Stored data entries
*** Begin section ***

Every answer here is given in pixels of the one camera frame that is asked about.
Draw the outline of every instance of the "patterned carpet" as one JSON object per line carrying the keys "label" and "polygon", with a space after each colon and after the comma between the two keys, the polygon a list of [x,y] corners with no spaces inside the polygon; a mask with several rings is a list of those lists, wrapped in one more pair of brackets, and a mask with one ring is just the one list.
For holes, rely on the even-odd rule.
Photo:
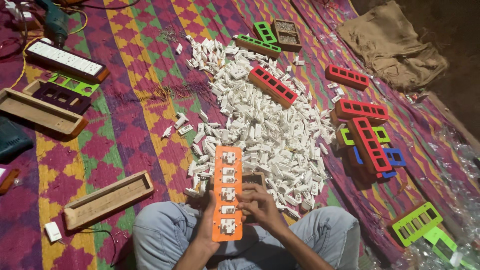
{"label": "patterned carpet", "polygon": [[[95,2],[109,6],[128,3],[121,0],[88,3]],[[332,108],[330,99],[335,93],[326,88],[329,81],[324,78],[325,67],[333,63],[361,69],[360,61],[336,37],[334,30],[357,15],[348,0],[336,3],[338,10],[325,9],[316,0],[141,0],[122,10],[86,8],[86,28],[70,35],[66,47],[106,64],[111,75],[91,96],[93,104],[85,114],[90,123],[77,139],[60,142],[25,128],[35,147],[12,162],[22,171],[23,184],[0,197],[0,269],[109,269],[114,253],[109,235],[65,235],[62,207],[146,169],[155,185],[153,196],[93,226],[114,235],[119,233],[115,236],[116,268],[133,269],[135,261],[129,236],[135,215],[153,202],[185,201],[183,189],[191,186],[186,169],[195,158],[189,148],[195,132],[185,137],[176,133],[170,139],[160,138],[176,120],[175,112],[185,113],[194,127],[201,120],[197,116],[200,109],[211,122],[226,121],[214,96],[205,91],[208,74],[187,69],[185,61],[191,58],[192,48],[180,33],[197,41],[216,38],[226,45],[235,34],[253,35],[254,22],[270,23],[273,18],[292,20],[301,33],[300,59],[306,61],[304,66],[293,66],[292,71],[312,92],[313,104],[322,109]],[[70,29],[78,29],[83,23],[84,18],[75,13]],[[176,43],[159,36],[170,25],[183,45],[181,55],[175,54]],[[11,34],[5,28],[0,33]],[[281,69],[291,64],[295,56],[283,52],[278,59]],[[20,57],[0,63],[0,87],[13,84],[22,64]],[[15,89],[21,90],[45,73],[45,69],[28,64],[26,76]],[[193,89],[186,98],[175,94],[167,101],[159,98],[160,93],[169,89],[186,87]],[[443,115],[428,99],[412,107],[401,94],[377,78],[370,81],[365,92],[342,88],[348,99],[374,101],[388,107],[391,120],[384,127],[392,139],[391,146],[401,149],[407,160],[406,168],[397,169],[397,177],[363,189],[357,179],[349,176],[349,170],[344,169],[341,158],[330,154],[324,159],[333,179],[317,197],[317,204],[342,206],[360,220],[361,268],[368,269],[371,265],[365,245],[385,264],[401,258],[403,249],[391,239],[385,225],[422,200],[435,205],[449,231],[458,231],[463,223],[451,208],[458,203],[444,176],[449,174],[458,179],[475,195],[479,194],[479,187],[462,170],[451,142],[437,135],[444,126],[450,126]],[[433,150],[429,144],[438,148]],[[49,243],[42,228],[52,221],[59,225],[64,245]]]}

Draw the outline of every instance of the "hand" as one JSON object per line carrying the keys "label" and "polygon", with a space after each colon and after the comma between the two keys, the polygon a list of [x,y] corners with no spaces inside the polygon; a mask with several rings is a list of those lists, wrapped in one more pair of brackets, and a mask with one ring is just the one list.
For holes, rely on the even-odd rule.
{"label": "hand", "polygon": [[[237,194],[239,204],[238,209],[245,209],[249,211],[257,220],[258,224],[267,230],[271,235],[276,237],[288,230],[288,227],[283,223],[280,218],[278,209],[276,208],[273,197],[267,193],[267,191],[258,184],[245,184],[243,190],[253,190],[248,194]],[[252,204],[253,201],[258,202],[258,207]]]}
{"label": "hand", "polygon": [[213,213],[216,207],[216,198],[212,190],[209,191],[209,202],[204,211],[202,221],[198,226],[197,236],[192,242],[192,245],[197,245],[199,248],[204,248],[210,256],[212,256],[220,247],[220,243],[212,241],[213,231]]}

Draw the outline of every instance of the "person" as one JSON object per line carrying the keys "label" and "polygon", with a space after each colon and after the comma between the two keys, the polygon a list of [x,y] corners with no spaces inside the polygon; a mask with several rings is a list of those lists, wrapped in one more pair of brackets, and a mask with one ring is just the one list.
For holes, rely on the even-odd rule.
{"label": "person", "polygon": [[238,241],[212,241],[213,191],[201,220],[188,205],[160,202],[143,208],[132,234],[138,269],[206,270],[213,255],[231,256],[219,262],[218,270],[357,269],[360,227],[344,209],[312,210],[287,227],[262,186],[244,184],[243,189],[252,192],[237,195],[237,209],[249,211],[259,226],[243,225]]}

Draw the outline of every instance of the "burlap cloth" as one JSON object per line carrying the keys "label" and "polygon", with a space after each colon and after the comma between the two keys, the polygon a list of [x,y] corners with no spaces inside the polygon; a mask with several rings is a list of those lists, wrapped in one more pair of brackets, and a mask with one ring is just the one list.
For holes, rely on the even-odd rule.
{"label": "burlap cloth", "polygon": [[446,58],[431,43],[418,41],[395,1],[344,22],[337,31],[363,57],[369,72],[397,90],[424,86],[448,67]]}

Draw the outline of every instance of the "green switch plate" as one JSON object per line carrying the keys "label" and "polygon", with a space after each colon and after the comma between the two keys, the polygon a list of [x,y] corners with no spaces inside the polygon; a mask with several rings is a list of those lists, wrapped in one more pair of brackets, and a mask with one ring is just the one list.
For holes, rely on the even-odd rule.
{"label": "green switch plate", "polygon": [[390,137],[387,134],[387,131],[385,131],[385,128],[382,126],[373,126],[372,127],[373,131],[375,134],[377,134],[378,142],[381,144],[384,143],[389,143],[390,142]]}
{"label": "green switch plate", "polygon": [[95,90],[100,86],[100,84],[91,85],[82,78],[72,74],[67,75],[63,72],[53,73],[52,78],[48,81],[86,97],[91,96],[93,92],[95,92]]}
{"label": "green switch plate", "polygon": [[275,45],[272,45],[272,44],[268,44],[268,43],[265,43],[261,40],[258,40],[258,39],[255,39],[253,37],[247,37],[246,35],[244,34],[239,34],[239,36],[237,37],[237,39],[241,39],[241,40],[244,40],[248,43],[252,43],[254,45],[257,45],[257,46],[260,46],[260,47],[264,47],[266,49],[270,49],[274,52],[281,52],[282,49],[280,49],[280,47],[278,46],[275,46]]}
{"label": "green switch plate", "polygon": [[276,37],[272,33],[270,26],[267,22],[257,22],[253,24],[253,31],[260,40],[263,40],[265,43],[275,43]]}
{"label": "green switch plate", "polygon": [[[377,139],[379,143],[384,144],[384,143],[390,142],[390,137],[388,136],[387,131],[385,131],[384,127],[373,126],[372,129],[377,135]],[[342,133],[342,137],[346,145],[355,145],[355,143],[353,142],[353,138],[349,134],[350,130],[348,130],[347,128],[342,128],[340,129],[340,132]]]}
{"label": "green switch plate", "polygon": [[[432,246],[432,251],[442,260],[450,262],[450,258],[456,251],[457,245],[453,240],[440,228],[434,227],[423,235]],[[471,264],[465,260],[460,260],[460,264],[470,270],[475,270]]]}
{"label": "green switch plate", "polygon": [[393,224],[392,229],[403,246],[407,247],[442,221],[443,218],[433,205],[430,202],[426,202]]}

*** End section ***

Quote the records above exactly, leaving out any pictures.

__TASK OUTPUT__
Every answer here is given in pixels of the one camera frame that is asked about.
Draw the outline of every instance of the "patterned carpet" as one JSON object per line carrying the keys "label" and "polygon", with a space after each colon and after the comma between the two keys, the polygon a list of [x,y] corners with no spaces inside the polygon; a mask with several rings is a list of those lists, wrapped in one more pair of brackets, and a mask with one ring is just the one list.
For holes, rely on the even-odd rule.
Photo:
{"label": "patterned carpet", "polygon": [[[95,2],[109,6],[128,3],[121,0],[88,3]],[[332,108],[330,99],[335,93],[326,88],[329,81],[324,78],[325,67],[333,63],[361,69],[360,61],[336,37],[334,30],[357,15],[348,0],[336,3],[338,10],[325,9],[316,0],[141,0],[122,10],[86,8],[86,28],[70,35],[66,47],[106,64],[111,75],[91,96],[93,104],[85,114],[90,123],[77,139],[60,142],[25,128],[35,147],[12,162],[22,171],[23,184],[0,197],[0,269],[109,269],[114,253],[109,235],[65,235],[62,207],[146,169],[155,185],[153,196],[93,226],[114,235],[119,233],[115,236],[116,268],[133,269],[135,261],[129,236],[135,215],[153,202],[185,201],[183,189],[191,186],[186,169],[195,158],[189,148],[195,132],[185,137],[176,133],[170,139],[160,138],[176,120],[175,112],[185,113],[194,127],[201,120],[197,116],[200,109],[211,122],[226,121],[214,96],[205,91],[208,74],[187,69],[185,61],[191,58],[192,48],[180,33],[197,41],[216,38],[226,45],[235,34],[253,35],[254,22],[270,23],[273,18],[292,20],[301,33],[300,59],[306,61],[304,66],[293,66],[292,71],[312,92],[313,104],[322,109]],[[70,29],[78,29],[83,23],[84,18],[75,13]],[[176,43],[159,36],[170,25],[183,45],[181,55],[175,54]],[[11,34],[5,28],[0,33]],[[281,69],[291,64],[295,56],[283,52],[278,59]],[[20,57],[0,63],[0,87],[13,84],[22,64]],[[15,89],[21,90],[45,73],[45,69],[28,64],[26,76]],[[193,89],[186,98],[175,94],[167,101],[159,98],[160,93],[169,89],[186,87]],[[443,115],[428,99],[412,107],[401,94],[377,78],[370,81],[365,92],[342,88],[348,99],[374,101],[388,107],[391,120],[384,127],[392,139],[391,146],[401,149],[407,160],[406,168],[397,169],[397,177],[363,189],[357,179],[349,176],[349,170],[344,169],[341,158],[330,154],[324,159],[333,179],[317,197],[317,204],[342,206],[360,220],[361,268],[368,269],[371,265],[365,245],[385,264],[401,258],[403,249],[391,239],[385,225],[422,200],[435,205],[449,231],[458,231],[463,223],[451,208],[458,203],[444,176],[449,174],[458,179],[475,195],[479,194],[479,187],[462,170],[451,142],[437,135],[444,126],[450,126]],[[433,150],[429,144],[438,148]],[[49,243],[42,228],[52,221],[59,225],[64,245]]]}

Draw the outline of every instance of the "hand" as one JSON object per line carrying the keys "label" and "polygon", with a space after each colon and after the comma between the two keys, the polygon a list of [x,y] corners with no spaces inside the polygon; a mask with several rings is a list of those lists, wrapped in one more pair of brackets, and a mask with one ring is just the one list.
For holes, rely on the even-odd rule.
{"label": "hand", "polygon": [[[237,194],[239,204],[238,209],[245,209],[249,211],[257,220],[258,224],[267,230],[271,235],[276,237],[288,230],[288,227],[283,223],[280,218],[278,209],[276,208],[273,197],[267,193],[267,191],[258,184],[245,184],[243,190],[253,190],[248,194]],[[252,204],[253,201],[258,202],[258,207]]]}
{"label": "hand", "polygon": [[213,213],[216,207],[216,198],[212,190],[209,191],[209,202],[204,211],[202,221],[198,226],[197,236],[192,242],[192,245],[197,245],[199,248],[204,248],[210,256],[212,256],[220,247],[220,243],[212,241],[213,231]]}

Draw the outline of every instance of the "person" as one JSON object per line carrying the keys "label" and "polygon", with a space after each colon and after the comma between the two keys, the polygon a list of [x,y] corners with no spaces inside the polygon; a mask with several rings is a list of those lists, wrapped in one more pair of brackets, and a mask with one ring is just the one list.
For holes, rely on the even-odd rule.
{"label": "person", "polygon": [[238,241],[212,241],[213,191],[201,220],[188,205],[160,202],[143,208],[132,234],[138,269],[206,270],[213,255],[231,256],[219,262],[218,270],[357,269],[360,227],[344,209],[312,210],[287,227],[262,186],[244,184],[243,189],[252,192],[237,195],[237,209],[249,211],[259,226],[243,225]]}

Draw the outline of every instance of the "burlap cloth" as one JSON object per line carrying the keys "label" and "polygon", with a space after each colon and after the comma between the two keys, the polygon a list of [x,y] corners with no spaces inside the polygon; a mask with several rings is a list of those lists, wrapped in one more pair of brackets, and a mask with one ring is just the one list.
For holes, rely on the even-odd rule.
{"label": "burlap cloth", "polygon": [[446,58],[431,43],[418,41],[395,1],[344,22],[337,31],[363,57],[369,72],[397,90],[424,86],[448,67]]}

Draw the outline of every instance of the "green switch plate" as one JSON object per line carrying the keys "label" and "polygon", with a space after each colon and after the comma between the two keys, the polygon a list of [x,y] corners with no spaces inside the polygon; a mask with several rings is a list of those lists, wrapped in one more pair of brackets, and a mask with one ring is just the one list.
For holes, rely on the even-odd rule.
{"label": "green switch plate", "polygon": [[390,137],[387,134],[387,131],[385,131],[385,128],[382,126],[373,126],[372,127],[373,131],[375,134],[377,134],[378,142],[381,144],[384,143],[389,143],[390,142]]}
{"label": "green switch plate", "polygon": [[95,90],[100,86],[100,84],[91,85],[82,78],[72,74],[67,75],[63,72],[53,73],[52,78],[48,81],[86,97],[91,96],[93,92],[95,92]]}
{"label": "green switch plate", "polygon": [[275,45],[272,45],[272,44],[268,44],[268,43],[265,43],[261,40],[258,40],[258,39],[255,39],[253,37],[247,37],[246,35],[244,34],[239,34],[239,36],[237,37],[237,39],[241,39],[241,40],[244,40],[248,43],[252,43],[254,45],[257,45],[257,46],[260,46],[260,47],[264,47],[266,49],[270,49],[274,52],[281,52],[282,49],[280,49],[280,47],[278,46],[275,46]]}
{"label": "green switch plate", "polygon": [[276,37],[272,33],[270,26],[267,22],[257,22],[253,24],[253,31],[260,40],[263,40],[265,43],[275,43]]}
{"label": "green switch plate", "polygon": [[[377,139],[379,143],[384,144],[384,143],[390,142],[390,137],[388,136],[387,131],[385,131],[384,127],[373,126],[372,129],[377,135]],[[342,133],[342,137],[346,145],[355,145],[355,143],[353,142],[353,138],[349,134],[350,130],[348,130],[347,128],[342,128],[340,129],[340,132]]]}
{"label": "green switch plate", "polygon": [[[432,246],[432,251],[442,260],[450,262],[450,258],[456,251],[457,245],[453,240],[440,228],[434,227],[423,235]],[[471,264],[465,260],[460,260],[460,264],[470,270],[475,270]]]}
{"label": "green switch plate", "polygon": [[393,224],[392,229],[403,246],[407,247],[442,221],[443,218],[433,205],[430,202],[426,202]]}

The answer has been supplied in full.